Когда горит снег (Перфильев) - страница 25

Помню, сидел я однажды за столиком в ночном баре. Там и Санька подвизался. Были это первые месяцы нашего с ним знакомства. Сидел я тогда, что называется, в «полсвиста» с приятным сознанием, что в кармане шуршат бумажки и нет у меня никаких особых забот и огорчений. Оркестр играл что-то такое нежно-грустное, танцевали пары. Бардамы крутились между столиками

И вот, проходит мимо меня женщина. Я даже удивился, — до чего она не была похожа на обычные типы. Что-то такое нежно-хрупкое, сияющее и грустное. Я глазам своим не поверил, как мог вырасти такой цветок на подобной кабацкой почве. И вся она была такая тихая, скромная, как будто даже немного застенчивая. Платье на ней было такое лилово-сиреневое. Вздор, что лиловый цвет к лицу только старухам. Ерунда! Лиловый цвет женщине надо уметь носить, так, как нам, мужчинам, надлежит уметь носить фрак или смокинг.

Так она прошуршала мимо меня, как блоковская «Незнакомка».

«И веют древними поверьями ее упругие шелка. И шляпа с траурными перьями. И в кольцах узкая рука.»

Не помню, она ли ко мне подсела, или я ее за свой столик пригласил, только минут через двадцать сидели мы с ней и болтали, будто давным-давно были самыми лучшими друзьями. И все так просто, мило, без каких-нибудь намеков, кабацких тостов и двусмысленностей. Ничего она себе не заказывала, я сам заказал ей бокал вина и цветы преподнес.

Она спокойно сидела и только много курила, свои, какие-то особенные, сигаретки. Говорили мы о разных вещах, и, удивительное дело: ни разу не встречал я в подобных местах таких интересных собеседниц, начитанных и остроумных. В промежутках между танцами подходил к нам и Санька. Во фраке, как и полагается скрипачу-дирижеру и, конечно, пьяный. И до того я в разговоре нашем отошел от окружающей атмосферы, что, когда Санька ляпнул какую-то не очень грубую сальность, я довольно резко его оборвал. Как будто она была не такая же, как все окружающие нас женщины, а маленькая девочка, а я около нее вроде эдакой няньки-фребелички. И, Боже мой, каким благодарным взглядом я был награжден за это сменное рыцарство. Голова закружилась от этого взгляда и по спине прошла свежая струя. Как будто на тебя с сиреневой ветки дождевые капли упали.

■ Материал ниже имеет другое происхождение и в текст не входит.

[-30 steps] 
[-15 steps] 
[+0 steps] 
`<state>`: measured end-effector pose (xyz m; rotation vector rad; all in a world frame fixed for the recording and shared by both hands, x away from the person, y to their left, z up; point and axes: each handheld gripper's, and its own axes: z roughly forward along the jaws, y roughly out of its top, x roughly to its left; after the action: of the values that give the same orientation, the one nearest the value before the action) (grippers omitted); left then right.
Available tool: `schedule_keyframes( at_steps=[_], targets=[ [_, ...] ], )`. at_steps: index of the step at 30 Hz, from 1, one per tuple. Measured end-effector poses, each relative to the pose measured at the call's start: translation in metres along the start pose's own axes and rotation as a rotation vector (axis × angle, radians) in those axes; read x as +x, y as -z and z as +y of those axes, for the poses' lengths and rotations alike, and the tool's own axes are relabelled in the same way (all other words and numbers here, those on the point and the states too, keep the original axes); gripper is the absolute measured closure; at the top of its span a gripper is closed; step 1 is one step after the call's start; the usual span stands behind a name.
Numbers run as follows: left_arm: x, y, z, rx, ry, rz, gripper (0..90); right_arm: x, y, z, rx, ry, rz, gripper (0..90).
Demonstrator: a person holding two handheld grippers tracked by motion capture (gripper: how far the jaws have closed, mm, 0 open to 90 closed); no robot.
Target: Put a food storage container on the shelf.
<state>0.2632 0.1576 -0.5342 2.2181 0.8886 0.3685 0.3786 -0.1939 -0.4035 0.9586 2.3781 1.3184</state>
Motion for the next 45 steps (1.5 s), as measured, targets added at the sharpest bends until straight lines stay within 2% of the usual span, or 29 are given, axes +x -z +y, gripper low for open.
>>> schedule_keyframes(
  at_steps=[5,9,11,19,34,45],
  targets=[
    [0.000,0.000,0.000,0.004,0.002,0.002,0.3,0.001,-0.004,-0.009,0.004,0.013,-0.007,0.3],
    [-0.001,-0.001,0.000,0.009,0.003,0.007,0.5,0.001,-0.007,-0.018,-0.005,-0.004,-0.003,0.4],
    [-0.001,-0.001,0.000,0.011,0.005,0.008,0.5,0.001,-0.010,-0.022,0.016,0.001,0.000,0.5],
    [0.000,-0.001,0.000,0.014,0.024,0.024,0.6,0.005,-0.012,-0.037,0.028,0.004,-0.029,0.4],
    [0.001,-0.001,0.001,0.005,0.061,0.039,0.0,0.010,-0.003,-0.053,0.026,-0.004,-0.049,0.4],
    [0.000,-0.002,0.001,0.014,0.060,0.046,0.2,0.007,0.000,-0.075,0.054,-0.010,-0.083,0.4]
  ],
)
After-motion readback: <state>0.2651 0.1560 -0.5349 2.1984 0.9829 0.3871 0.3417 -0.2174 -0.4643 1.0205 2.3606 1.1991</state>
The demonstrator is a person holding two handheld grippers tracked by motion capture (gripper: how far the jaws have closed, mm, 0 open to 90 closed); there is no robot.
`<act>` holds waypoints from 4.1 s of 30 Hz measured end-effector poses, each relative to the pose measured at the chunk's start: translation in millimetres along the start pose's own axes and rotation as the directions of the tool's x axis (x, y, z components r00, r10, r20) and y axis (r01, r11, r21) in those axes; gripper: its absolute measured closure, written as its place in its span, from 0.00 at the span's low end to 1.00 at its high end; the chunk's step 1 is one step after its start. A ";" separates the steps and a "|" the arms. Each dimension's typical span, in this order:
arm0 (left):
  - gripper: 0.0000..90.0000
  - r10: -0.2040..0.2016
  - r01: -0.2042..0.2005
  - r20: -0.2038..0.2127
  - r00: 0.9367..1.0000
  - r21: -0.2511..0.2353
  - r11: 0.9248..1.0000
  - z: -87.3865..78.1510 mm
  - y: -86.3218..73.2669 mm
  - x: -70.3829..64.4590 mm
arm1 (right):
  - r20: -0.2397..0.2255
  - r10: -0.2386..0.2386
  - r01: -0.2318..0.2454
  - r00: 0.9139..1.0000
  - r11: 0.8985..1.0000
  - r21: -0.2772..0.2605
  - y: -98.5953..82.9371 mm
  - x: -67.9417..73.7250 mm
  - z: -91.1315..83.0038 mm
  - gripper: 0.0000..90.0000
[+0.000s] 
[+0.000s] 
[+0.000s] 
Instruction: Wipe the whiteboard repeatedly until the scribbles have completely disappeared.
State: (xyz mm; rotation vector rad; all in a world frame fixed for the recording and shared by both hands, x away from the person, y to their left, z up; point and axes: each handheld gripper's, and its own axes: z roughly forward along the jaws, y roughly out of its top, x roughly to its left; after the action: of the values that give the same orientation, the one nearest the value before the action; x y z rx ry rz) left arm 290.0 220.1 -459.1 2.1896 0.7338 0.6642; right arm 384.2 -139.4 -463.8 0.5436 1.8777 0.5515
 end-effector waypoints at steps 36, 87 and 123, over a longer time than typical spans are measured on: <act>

Говорил мы и о моей профессии. И вот, словно невзначай, она спрашивает:

— Ну, а меня хотели бы вы написать? Годна я как натура для какого-нибудь большого полотна, — скажем «Леды», или «Вакханки»? — И сама на меня смотрит, чуть-чуть насмешливо, точно вызывая на какое-то дерзновение. И сюжеты, как нарочно, выбрала самые пошлые.